Let's say I have an index matrix:
index_matrix = [[0,1],
[2,1]]
And an embeddings matrix:
embeddings_matrix = [[1,2,3],
[2,3,4],
[4,5,6],
.
.
. ]
Each element in the index_matrix
corresponds to a particualr row in the embeddings_matrix
. For example, 0
in the index_matrix
corresponds to [1,2,3]
in the embeddings_matrix
.
Using theano syntax only, how can I build a 3D tensor, where each index in the index_matrix
is replaced with a row or vector from the embeddings_matrix
?
Edit: I was able to solve a similar problem: that of using an index_vector = [0,1,2,1]
and the embeddings_matrix
above to generate a 2D tensor. For that, I needed the following theano syntax:
Matrix = embeddings_matrix[index_vector].reshape((index_vector.shape[0], -1))
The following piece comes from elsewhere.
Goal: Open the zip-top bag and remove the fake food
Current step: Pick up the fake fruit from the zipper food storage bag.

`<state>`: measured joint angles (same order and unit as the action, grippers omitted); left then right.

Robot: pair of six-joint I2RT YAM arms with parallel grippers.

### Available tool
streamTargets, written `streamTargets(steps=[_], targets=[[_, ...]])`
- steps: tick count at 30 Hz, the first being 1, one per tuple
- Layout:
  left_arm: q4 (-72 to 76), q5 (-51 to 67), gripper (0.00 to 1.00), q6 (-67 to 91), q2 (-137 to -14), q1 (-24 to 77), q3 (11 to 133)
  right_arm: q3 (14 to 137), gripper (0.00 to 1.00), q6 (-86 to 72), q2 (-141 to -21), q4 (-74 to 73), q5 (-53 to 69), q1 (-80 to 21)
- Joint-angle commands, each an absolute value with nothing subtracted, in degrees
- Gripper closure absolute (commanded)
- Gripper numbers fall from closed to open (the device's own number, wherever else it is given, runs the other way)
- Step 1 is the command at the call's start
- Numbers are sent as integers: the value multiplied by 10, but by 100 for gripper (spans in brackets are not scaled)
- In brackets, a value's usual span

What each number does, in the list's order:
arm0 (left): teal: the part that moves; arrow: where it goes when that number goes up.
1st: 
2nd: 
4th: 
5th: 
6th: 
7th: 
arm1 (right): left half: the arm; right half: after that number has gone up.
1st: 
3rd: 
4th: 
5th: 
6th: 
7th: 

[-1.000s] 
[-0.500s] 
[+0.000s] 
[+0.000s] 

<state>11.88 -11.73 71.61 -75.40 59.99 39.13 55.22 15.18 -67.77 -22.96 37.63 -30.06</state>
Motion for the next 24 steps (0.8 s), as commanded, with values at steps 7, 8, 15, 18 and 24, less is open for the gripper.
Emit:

However, I am a bit stuck on the 3D case.
You can simply index into the embedding matrix with the index matrix:
import numpy
import theano
import theano.tensor as tt
embeddings_matrix = theano.shared(numpy.array([[1, 2, 3], [2, 3, 4], [4, 5, 6]], dtype=theano.config.floatX))
index_matrix = tt.imatrix()
y = embeddings_matrix[index_matrix]
f = theano.function([index_matrix], y)
output = f(numpy.array([[0, 1], [2, 1]], dtype=numpy.int32))
print output.shape, '\n', output
This prints
(2L, 2L, 3L)
[[[ 1. 2. 3.]
[ 2. 3. 4.]]
[[ 4. 5. 6.]
[ 2. 3. 4.]]]
The output is 3D with each element in the index matrix replaced with the corresponding embedding vector as required.